• Task goal
What is needed here is a faithful repeat of every entry, with no character changed.

• Task material
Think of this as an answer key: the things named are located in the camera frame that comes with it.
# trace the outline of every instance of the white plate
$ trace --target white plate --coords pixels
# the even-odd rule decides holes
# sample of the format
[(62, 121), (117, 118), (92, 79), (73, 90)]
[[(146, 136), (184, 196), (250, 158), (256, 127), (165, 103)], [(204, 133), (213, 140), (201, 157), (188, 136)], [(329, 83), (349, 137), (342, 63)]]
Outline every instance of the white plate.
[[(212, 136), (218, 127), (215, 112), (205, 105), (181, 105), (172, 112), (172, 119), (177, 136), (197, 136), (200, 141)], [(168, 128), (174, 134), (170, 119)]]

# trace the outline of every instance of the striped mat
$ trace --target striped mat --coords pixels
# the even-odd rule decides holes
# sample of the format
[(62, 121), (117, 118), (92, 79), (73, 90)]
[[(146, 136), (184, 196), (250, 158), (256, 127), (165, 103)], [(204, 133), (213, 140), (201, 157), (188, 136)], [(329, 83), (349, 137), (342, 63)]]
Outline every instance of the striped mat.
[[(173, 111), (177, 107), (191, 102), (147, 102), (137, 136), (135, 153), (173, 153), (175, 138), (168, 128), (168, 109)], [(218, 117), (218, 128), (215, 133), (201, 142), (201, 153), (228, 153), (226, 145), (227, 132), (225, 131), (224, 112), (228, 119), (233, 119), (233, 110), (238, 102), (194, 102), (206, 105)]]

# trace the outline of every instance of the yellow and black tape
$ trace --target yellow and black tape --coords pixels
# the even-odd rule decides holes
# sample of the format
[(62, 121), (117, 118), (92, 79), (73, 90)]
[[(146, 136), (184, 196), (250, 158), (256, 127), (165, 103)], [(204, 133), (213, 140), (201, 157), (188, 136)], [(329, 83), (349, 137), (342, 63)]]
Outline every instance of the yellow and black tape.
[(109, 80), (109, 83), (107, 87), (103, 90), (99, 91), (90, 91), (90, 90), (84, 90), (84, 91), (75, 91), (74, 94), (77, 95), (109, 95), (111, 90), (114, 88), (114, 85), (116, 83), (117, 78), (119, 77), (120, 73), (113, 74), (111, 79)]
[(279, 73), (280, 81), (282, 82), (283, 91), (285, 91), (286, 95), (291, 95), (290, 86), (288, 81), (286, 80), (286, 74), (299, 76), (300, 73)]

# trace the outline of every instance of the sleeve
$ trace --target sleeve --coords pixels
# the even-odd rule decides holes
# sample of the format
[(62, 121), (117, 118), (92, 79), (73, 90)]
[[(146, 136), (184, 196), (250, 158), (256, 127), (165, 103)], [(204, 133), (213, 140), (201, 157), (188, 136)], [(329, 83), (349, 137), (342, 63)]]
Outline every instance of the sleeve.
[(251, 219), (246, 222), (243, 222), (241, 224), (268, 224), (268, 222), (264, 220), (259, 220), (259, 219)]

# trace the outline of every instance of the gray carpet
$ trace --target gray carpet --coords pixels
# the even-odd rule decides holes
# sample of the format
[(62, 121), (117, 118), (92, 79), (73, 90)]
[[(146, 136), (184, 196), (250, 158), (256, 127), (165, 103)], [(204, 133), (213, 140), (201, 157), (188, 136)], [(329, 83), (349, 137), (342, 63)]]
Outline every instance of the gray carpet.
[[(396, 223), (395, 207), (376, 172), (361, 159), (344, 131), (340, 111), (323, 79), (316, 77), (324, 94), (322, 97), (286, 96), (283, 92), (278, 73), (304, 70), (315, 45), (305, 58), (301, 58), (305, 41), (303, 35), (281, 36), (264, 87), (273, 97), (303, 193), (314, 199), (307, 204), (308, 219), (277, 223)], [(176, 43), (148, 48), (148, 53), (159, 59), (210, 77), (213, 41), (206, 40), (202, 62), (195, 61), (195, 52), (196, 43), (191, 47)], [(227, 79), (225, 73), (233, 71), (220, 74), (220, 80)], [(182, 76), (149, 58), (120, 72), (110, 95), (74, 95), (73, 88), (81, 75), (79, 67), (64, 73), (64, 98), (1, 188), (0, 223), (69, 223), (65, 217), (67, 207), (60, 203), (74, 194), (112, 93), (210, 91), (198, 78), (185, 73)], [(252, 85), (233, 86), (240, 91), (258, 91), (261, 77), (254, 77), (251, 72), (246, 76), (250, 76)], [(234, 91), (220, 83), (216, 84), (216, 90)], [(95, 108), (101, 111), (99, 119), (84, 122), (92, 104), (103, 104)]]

• Answer section
Think of this as an answer key: the things named are located in the camera frame that comes with it.
# trace the outline of every instance of the white plate
$ trace --target white plate --coords pixels
# the even-odd rule decides holes
# sample of the format
[(62, 121), (117, 118), (92, 79), (73, 90)]
[[(146, 136), (184, 196), (250, 158), (256, 127), (165, 103)], [(204, 133), (213, 140), (201, 157), (188, 136)], [(329, 83), (349, 137), (342, 63)]]
Outline every instance of the white plate.
[[(212, 136), (218, 127), (215, 112), (205, 105), (181, 105), (172, 112), (172, 119), (177, 136), (197, 136), (200, 141)], [(168, 128), (174, 134), (170, 119)]]

# trace the outline of every instance of the striped mat
$ trace --target striped mat --coords pixels
# the even-odd rule decides holes
# sample of the format
[(62, 121), (117, 118), (92, 79), (73, 90)]
[[(146, 136), (184, 196), (250, 158), (256, 127), (165, 103)], [(204, 133), (213, 140), (201, 157), (188, 136)], [(329, 83), (349, 137), (342, 63)]]
Outline every instance of the striped mat.
[[(173, 111), (177, 107), (191, 102), (147, 102), (137, 136), (135, 153), (173, 153), (175, 138), (168, 128), (168, 109)], [(218, 117), (218, 128), (215, 133), (201, 142), (201, 153), (228, 153), (226, 145), (227, 132), (225, 131), (224, 112), (228, 119), (233, 119), (233, 110), (238, 102), (194, 102), (206, 105)]]

# trace the outline of every instance of the yellow and black tape
$ trace --target yellow and black tape --coords pixels
# the even-odd rule decides holes
# sample of the format
[(62, 121), (117, 118), (92, 79), (73, 90)]
[[(146, 136), (184, 196), (250, 158), (256, 127), (165, 103)], [(204, 133), (213, 140), (201, 157), (188, 136)], [(329, 83), (349, 137), (342, 63)]]
Outline every instance of the yellow and black tape.
[(109, 80), (109, 83), (107, 87), (103, 90), (99, 91), (90, 91), (90, 90), (84, 90), (84, 91), (75, 91), (74, 94), (77, 95), (109, 95), (111, 90), (114, 88), (114, 85), (116, 83), (117, 78), (119, 77), (120, 73), (113, 74), (111, 79)]
[(279, 73), (280, 81), (282, 82), (283, 91), (285, 91), (286, 95), (291, 95), (290, 86), (288, 81), (286, 80), (286, 74), (299, 76), (300, 73)]

# trace the outline of every instance of the sleeve
$ trace --target sleeve --coords pixels
# the even-odd rule decides holes
# sample of the format
[(62, 121), (117, 118), (92, 79), (73, 90)]
[[(146, 136), (184, 196), (250, 158), (256, 127), (165, 103)], [(204, 133), (213, 140), (201, 157), (188, 136)], [(329, 83), (349, 137), (342, 63)]]
Outline every instance of the sleeve.
[(251, 219), (246, 222), (243, 222), (241, 224), (268, 224), (268, 222), (264, 220), (259, 220), (259, 219)]

# trace the outline of every instance of the gray carpet
$ trace --target gray carpet --coords pixels
# the even-odd rule decides holes
# sample of the format
[(62, 121), (117, 118), (92, 79), (73, 90)]
[[(146, 136), (184, 196), (250, 158), (256, 127), (165, 103)], [(204, 133), (213, 140), (201, 157), (188, 136)], [(329, 83), (349, 137), (342, 63)]]
Outline every instance of the gray carpet.
[[(396, 223), (395, 207), (376, 172), (361, 159), (344, 131), (340, 111), (323, 79), (316, 77), (324, 94), (322, 97), (286, 96), (283, 92), (278, 73), (304, 70), (315, 45), (305, 58), (301, 58), (305, 41), (303, 35), (281, 36), (264, 87), (273, 97), (303, 193), (314, 199), (307, 204), (308, 219), (277, 223)], [(176, 43), (148, 48), (148, 53), (159, 59), (210, 77), (213, 41), (206, 40), (202, 62), (195, 61), (195, 52), (196, 43), (191, 47)], [(227, 79), (225, 73), (233, 71), (220, 74), (220, 80)], [(182, 76), (149, 58), (120, 72), (110, 95), (74, 95), (73, 88), (81, 75), (79, 67), (64, 73), (64, 98), (1, 188), (0, 223), (69, 223), (65, 217), (67, 207), (60, 203), (74, 194), (112, 93), (210, 91), (198, 78), (185, 73)], [(252, 85), (233, 86), (240, 91), (258, 91), (261, 77), (254, 77), (251, 72), (246, 76), (250, 76)], [(234, 91), (220, 83), (216, 84), (216, 90)], [(95, 108), (101, 111), (99, 119), (84, 122), (92, 104), (103, 104)]]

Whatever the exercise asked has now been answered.